• [WORK TASK]: Repeat the whole listing below exactly as it reads.

• [DATA EXCERPT]:
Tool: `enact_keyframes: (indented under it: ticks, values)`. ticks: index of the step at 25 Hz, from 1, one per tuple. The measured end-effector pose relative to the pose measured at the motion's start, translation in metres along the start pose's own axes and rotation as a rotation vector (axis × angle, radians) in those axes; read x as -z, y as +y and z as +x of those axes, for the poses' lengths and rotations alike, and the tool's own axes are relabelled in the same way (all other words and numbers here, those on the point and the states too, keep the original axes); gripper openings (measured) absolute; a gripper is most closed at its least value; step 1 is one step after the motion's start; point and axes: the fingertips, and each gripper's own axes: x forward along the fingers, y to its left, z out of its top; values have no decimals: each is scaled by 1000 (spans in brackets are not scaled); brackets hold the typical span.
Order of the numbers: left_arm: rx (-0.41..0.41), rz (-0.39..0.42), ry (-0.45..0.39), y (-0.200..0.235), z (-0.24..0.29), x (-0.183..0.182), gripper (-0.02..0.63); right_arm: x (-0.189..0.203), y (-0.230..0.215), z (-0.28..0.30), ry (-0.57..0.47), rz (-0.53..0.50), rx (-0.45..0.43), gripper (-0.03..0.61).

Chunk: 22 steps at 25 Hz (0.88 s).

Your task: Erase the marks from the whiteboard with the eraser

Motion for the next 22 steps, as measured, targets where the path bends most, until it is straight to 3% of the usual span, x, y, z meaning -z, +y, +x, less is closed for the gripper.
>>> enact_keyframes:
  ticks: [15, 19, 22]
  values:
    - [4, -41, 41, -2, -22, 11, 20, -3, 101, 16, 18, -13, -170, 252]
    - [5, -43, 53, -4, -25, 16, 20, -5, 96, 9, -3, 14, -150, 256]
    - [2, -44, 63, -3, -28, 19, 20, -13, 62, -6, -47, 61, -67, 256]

• [TASK RESPONSE]:
Tool: `enact_keyframes: (indented under it: ticks, values)`. ticks: index of the step at 25 Hz, from 1, one per tuple. The measured end-effector pose relative to the pose measured at the motion's start, translation in metres along the start pose's own axes and rotation as a rotation vector (axis × angle, radians) in those axes; read x as -z, y as +y and z as +x of those axes, for the poses' lengths and rotations alike, and the tool's own axes are relabelled in the same way (all other words and numbers here, those on the point and the states too, keep the original axes); gripper openings (measured) absolute; a gripper is most closed at its least value; step 1 is one step after the motion's start; point and axes: the fingertips, and each gripper's own axes: x forward along the fingers, y to its left, z out of its top; values have no decimals: each is scaled by 1000 (spans in brackets are not scaled); brackets hold the typical span.
Order of the numbers: left_arm: rx (-0.41..0.41), rz (-0.39..0.42), ry (-0.45..0.39), y (-0.200..0.235), z (-0.24..0.29), x (-0.183..0.182), gripper (-0.02..0.63); right_arm: x (-0.189..0.203), y (-0.230..0.215), z (-0.28..0.30), ry (-0.57..0.47), rz (-0.53..0.50), rx (-0.45..0.43), gripper (-0.03..0.61).

Chunk: 22 steps at 25 Hz (0.88 s).

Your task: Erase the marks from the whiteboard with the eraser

Motion for the next 22 steps, as measured, targets where the path bends most, until it is straight to 3% of the usual span, x, y, z meaning -z, +y, +x, less is closed for the gripper.
>>> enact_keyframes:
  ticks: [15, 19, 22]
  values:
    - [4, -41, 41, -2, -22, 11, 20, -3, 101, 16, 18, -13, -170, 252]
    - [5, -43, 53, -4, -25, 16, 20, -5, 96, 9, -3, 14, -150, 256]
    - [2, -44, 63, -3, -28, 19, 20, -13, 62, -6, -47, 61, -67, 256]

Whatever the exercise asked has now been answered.